In the records below, some lines contain the word "single". Copy each of them.

(Data shown)

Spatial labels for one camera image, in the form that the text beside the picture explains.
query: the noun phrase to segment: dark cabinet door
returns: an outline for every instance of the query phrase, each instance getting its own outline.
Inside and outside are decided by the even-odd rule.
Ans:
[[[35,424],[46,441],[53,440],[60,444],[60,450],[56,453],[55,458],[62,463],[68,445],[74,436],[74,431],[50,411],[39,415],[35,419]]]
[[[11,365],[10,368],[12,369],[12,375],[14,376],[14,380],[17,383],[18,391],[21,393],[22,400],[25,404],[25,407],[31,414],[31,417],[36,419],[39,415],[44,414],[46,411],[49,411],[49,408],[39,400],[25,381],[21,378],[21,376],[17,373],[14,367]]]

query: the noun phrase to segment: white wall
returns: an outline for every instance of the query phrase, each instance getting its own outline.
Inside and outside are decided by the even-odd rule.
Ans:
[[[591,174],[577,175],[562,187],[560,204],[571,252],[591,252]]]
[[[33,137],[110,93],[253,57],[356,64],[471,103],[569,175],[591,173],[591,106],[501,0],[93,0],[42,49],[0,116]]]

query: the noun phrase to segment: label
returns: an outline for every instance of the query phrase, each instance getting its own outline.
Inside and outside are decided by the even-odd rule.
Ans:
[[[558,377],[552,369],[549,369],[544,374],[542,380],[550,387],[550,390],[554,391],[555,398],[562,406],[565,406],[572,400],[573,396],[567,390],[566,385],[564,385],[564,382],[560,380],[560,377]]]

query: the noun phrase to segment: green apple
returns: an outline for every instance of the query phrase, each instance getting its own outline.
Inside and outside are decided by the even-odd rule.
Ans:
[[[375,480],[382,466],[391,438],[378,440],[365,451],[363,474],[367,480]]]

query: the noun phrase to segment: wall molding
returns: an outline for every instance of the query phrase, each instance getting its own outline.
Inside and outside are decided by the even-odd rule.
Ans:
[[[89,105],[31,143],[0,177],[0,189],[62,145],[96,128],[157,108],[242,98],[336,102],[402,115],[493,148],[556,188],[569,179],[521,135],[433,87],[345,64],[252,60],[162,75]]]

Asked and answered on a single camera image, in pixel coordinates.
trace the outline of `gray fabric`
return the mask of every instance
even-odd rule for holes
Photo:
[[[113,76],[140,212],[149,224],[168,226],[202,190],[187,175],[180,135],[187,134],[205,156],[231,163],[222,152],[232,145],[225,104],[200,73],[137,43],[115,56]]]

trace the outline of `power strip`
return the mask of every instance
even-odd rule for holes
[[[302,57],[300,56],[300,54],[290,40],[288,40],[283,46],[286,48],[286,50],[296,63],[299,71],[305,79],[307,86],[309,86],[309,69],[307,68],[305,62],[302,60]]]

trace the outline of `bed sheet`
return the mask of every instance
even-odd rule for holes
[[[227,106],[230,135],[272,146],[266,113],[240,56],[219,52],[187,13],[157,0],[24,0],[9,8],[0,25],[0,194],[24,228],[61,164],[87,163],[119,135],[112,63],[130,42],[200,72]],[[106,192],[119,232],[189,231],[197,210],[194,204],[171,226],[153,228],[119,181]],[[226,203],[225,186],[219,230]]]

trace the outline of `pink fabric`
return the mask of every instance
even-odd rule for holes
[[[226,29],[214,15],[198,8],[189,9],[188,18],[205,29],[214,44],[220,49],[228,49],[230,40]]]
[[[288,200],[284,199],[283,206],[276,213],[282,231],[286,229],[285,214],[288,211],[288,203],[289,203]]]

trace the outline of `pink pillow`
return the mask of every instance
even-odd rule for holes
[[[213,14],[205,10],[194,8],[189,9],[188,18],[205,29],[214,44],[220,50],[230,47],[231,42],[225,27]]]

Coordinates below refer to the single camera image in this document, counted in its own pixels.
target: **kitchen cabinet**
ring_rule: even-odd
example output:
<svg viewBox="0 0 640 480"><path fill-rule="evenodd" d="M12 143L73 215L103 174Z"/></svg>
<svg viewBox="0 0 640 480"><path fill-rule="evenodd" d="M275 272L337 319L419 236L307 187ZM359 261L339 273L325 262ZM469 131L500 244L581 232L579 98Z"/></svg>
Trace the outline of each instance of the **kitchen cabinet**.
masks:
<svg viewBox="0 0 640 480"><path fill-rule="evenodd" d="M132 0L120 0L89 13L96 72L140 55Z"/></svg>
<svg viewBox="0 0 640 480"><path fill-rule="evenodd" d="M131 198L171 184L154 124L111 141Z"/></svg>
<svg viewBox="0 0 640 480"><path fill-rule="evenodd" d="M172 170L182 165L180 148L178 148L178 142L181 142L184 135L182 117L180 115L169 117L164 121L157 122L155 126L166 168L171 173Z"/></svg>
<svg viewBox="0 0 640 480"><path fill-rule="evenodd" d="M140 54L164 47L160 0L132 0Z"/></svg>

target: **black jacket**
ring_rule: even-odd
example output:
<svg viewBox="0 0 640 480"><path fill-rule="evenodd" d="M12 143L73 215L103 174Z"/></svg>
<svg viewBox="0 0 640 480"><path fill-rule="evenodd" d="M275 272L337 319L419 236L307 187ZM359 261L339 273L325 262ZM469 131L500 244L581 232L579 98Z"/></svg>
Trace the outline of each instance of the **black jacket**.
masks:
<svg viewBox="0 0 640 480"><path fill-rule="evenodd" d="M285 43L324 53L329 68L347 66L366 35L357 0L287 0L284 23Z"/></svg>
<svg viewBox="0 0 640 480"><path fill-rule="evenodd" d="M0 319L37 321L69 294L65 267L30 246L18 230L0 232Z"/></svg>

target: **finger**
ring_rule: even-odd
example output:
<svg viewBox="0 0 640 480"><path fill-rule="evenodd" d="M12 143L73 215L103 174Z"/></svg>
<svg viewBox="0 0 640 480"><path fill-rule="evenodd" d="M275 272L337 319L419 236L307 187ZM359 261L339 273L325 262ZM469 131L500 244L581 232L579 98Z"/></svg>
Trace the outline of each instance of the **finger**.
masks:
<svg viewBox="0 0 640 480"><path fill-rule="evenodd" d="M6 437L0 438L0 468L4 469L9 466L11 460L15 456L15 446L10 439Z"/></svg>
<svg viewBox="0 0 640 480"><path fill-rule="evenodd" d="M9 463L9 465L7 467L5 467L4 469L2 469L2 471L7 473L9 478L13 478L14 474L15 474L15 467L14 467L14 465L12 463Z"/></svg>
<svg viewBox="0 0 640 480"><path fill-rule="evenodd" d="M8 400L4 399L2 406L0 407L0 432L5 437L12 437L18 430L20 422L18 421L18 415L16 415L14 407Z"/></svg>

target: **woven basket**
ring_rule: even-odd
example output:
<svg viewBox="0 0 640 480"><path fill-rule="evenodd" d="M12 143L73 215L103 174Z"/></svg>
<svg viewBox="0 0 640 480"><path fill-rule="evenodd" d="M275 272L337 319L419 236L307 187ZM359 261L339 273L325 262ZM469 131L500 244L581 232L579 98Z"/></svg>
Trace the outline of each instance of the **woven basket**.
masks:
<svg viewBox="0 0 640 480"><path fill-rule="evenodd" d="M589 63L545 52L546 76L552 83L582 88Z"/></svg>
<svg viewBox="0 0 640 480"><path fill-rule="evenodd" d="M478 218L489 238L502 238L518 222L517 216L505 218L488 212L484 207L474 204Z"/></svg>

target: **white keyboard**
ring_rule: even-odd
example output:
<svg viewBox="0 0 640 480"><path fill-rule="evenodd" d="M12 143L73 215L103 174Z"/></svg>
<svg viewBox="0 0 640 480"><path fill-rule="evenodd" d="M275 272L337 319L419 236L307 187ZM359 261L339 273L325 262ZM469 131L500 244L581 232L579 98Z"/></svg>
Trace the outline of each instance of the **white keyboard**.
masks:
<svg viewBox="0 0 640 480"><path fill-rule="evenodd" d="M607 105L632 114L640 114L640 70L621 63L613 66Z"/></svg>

(End Data shown)

**Exercise answer:**
Asked and answered on a single camera image, in pixel coordinates.
Coordinates below refer to the single camera image in this document, counted in its own pixels.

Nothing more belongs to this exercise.